--- Problem ---
Look below for the line with "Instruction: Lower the" and the line with "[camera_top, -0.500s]". Copy exactly those two lines and every line between, but not the pictures.

--------

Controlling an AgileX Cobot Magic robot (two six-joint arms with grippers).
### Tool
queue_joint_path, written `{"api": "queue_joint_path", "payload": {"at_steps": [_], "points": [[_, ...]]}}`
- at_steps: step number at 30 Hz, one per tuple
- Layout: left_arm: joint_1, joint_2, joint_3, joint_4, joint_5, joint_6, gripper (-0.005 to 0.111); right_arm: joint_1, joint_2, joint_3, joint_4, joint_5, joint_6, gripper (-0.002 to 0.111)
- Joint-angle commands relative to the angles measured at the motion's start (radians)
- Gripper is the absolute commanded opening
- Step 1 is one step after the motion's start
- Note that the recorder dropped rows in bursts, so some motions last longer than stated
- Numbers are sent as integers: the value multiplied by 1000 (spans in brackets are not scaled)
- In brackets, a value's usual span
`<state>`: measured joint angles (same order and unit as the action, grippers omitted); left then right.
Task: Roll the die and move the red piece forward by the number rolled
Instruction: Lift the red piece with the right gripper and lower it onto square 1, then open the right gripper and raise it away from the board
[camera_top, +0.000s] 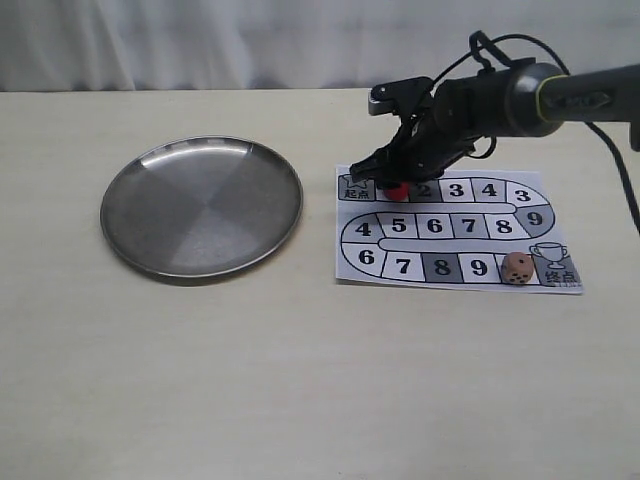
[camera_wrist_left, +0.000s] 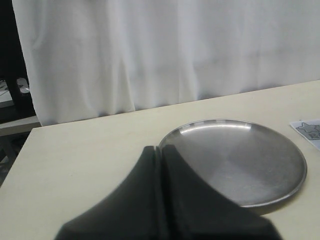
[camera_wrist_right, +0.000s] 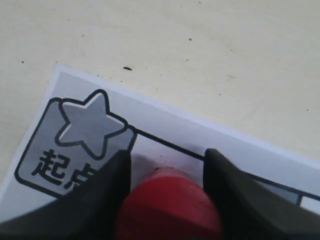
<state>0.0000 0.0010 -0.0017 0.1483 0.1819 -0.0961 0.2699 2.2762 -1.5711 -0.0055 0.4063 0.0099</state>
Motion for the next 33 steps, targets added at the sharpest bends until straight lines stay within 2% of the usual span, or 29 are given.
{"api": "queue_joint_path", "payload": {"at_steps": [1,5,11,14,19,21,26,33], "points": [[-1,-1,2,-4,-9,-2,0,-1,-4,1,-9,-16,1,66],[-1,-1,2,-4,-9,-2,0,-1,-51,1,-9,-50,1,78],[-1,-1,2,-4,-9,-2,0,-3,-232,1,-9,-17,-4,78],[-1,-1,2,-4,-9,-2,0,-3,-339,1,-9,40,-32,64],[-1,-1,2,-4,-9,-2,0,-3,-509,52,-11,101,-48,20],[-1,-1,2,-4,-9,-2,0,-3,-583,104,-11,92,-48,6],[-1,-1,2,-4,-9,-2,0,-3,-758,295,-11,29,-48,5],[-1,-1,2,-4,-9,-2,0,-3,-1051,681,17,-206,-46,5]]}}
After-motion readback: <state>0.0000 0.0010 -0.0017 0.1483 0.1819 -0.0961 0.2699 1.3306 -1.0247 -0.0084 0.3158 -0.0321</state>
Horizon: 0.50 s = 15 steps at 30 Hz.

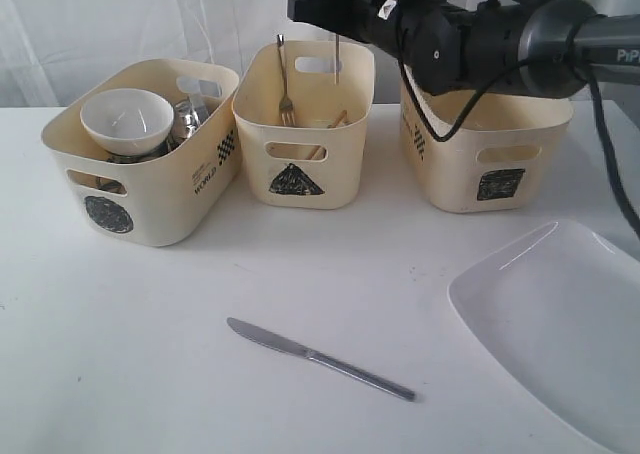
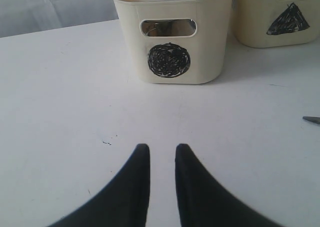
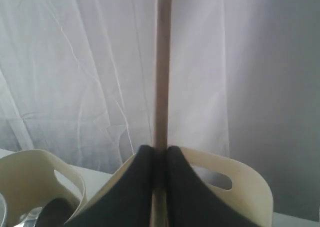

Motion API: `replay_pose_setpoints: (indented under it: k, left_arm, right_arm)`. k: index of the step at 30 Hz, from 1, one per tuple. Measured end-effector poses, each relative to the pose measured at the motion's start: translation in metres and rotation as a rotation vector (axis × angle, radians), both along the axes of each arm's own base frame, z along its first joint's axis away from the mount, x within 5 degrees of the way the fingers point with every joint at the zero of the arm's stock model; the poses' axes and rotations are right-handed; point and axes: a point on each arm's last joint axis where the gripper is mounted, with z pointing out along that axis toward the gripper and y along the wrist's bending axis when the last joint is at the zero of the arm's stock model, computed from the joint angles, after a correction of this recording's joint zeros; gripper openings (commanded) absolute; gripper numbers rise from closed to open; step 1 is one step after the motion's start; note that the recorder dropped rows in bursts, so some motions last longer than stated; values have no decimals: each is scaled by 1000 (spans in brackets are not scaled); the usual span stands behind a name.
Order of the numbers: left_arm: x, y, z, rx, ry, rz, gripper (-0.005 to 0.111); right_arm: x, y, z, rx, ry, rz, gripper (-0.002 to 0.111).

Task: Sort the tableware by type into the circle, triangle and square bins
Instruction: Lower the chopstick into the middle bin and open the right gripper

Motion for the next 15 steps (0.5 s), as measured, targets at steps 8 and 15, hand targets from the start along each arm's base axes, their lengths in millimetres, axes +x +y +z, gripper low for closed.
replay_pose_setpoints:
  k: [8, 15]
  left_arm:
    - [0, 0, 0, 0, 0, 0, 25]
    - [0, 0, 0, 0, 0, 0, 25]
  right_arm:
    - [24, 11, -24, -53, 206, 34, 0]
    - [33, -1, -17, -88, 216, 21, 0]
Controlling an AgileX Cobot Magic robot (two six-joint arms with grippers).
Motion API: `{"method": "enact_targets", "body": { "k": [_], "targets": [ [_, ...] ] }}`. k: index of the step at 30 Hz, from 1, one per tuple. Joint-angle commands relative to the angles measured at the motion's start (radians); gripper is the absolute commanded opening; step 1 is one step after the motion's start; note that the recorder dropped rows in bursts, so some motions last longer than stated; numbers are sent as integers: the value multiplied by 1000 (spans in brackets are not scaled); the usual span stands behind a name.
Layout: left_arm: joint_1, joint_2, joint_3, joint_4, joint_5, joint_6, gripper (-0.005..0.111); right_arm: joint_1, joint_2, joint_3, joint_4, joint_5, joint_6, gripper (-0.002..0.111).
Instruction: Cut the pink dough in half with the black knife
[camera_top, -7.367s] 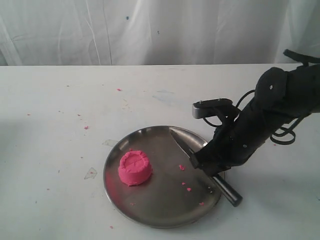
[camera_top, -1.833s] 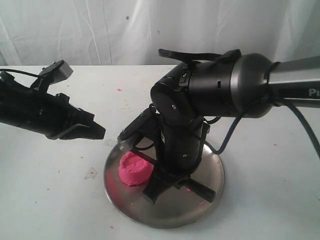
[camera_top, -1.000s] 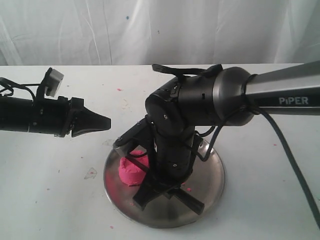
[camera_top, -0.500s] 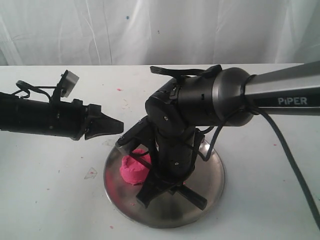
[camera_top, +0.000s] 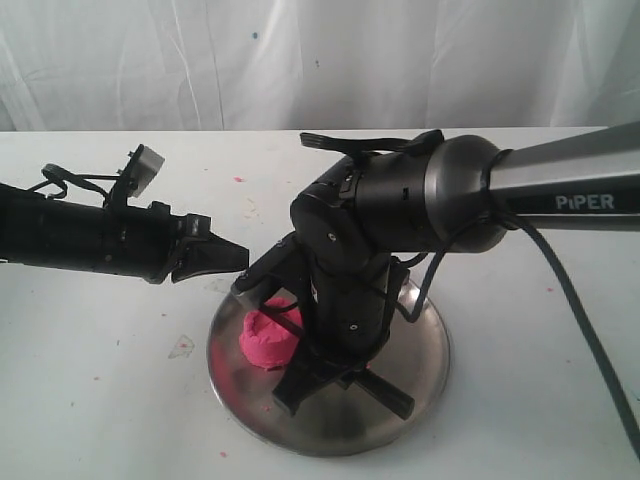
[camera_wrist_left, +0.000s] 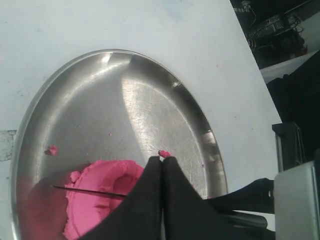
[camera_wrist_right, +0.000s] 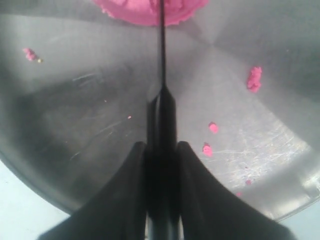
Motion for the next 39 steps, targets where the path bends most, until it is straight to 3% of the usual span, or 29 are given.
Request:
{"method": "enact_targets", "body": {
  "k": [1, 39],
  "targets": [
    [-5, -4, -5, 5, 15, 8, 0, 1, 0, -15, -15, -8, 9, 0],
    [-5, 87, -3, 26, 13, 7, 0, 1, 22, -27, -10, -9, 5, 0]
  ]
}}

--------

--- Reply ---
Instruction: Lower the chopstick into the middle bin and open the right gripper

Motion for the next 15 steps (0.5 s), as measured, targets at steps 8 and 15, hand targets from the start along each arm's base axes, their lengths in millimetres, axes +x +y +z, gripper low for closed.
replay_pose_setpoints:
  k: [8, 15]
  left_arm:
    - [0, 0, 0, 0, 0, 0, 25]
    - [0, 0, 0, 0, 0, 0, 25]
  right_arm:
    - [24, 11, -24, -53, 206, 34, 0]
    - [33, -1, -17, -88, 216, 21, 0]
Controlling an AgileX Cobot Magic robot (two six-joint arms with grippers).
Motion API: `{"method": "enact_targets", "body": { "k": [_], "targets": [ [_, ...] ] }}`. k: index of the step at 30 Hz, from 1, one per tuple. Joint-angle commands relative to the angles measured at the motion's start (radians); gripper is the absolute commanded opening; step 1 is one step after the motion's start; note that the recorder dropped rows in bursts, so some motions last longer than stated; numbers are sent as integers: the value multiplied by 1000 (spans in brackets are not scaled); the usual span stands behind a name.
Layout: left_arm: joint_1, joint_2, joint_3, joint_4, joint_5, joint_6, gripper (-0.005..0.111); right_arm: joint_1, joint_2, joint_3, joint_4, joint_5, joint_6, gripper (-0.002..0.111).
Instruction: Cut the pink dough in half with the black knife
[camera_top, -7.367s] 
[camera_top, -1.833s] 
[camera_top, -1.000s] 
[camera_top, -0.500s] 

The given answer completes the exercise.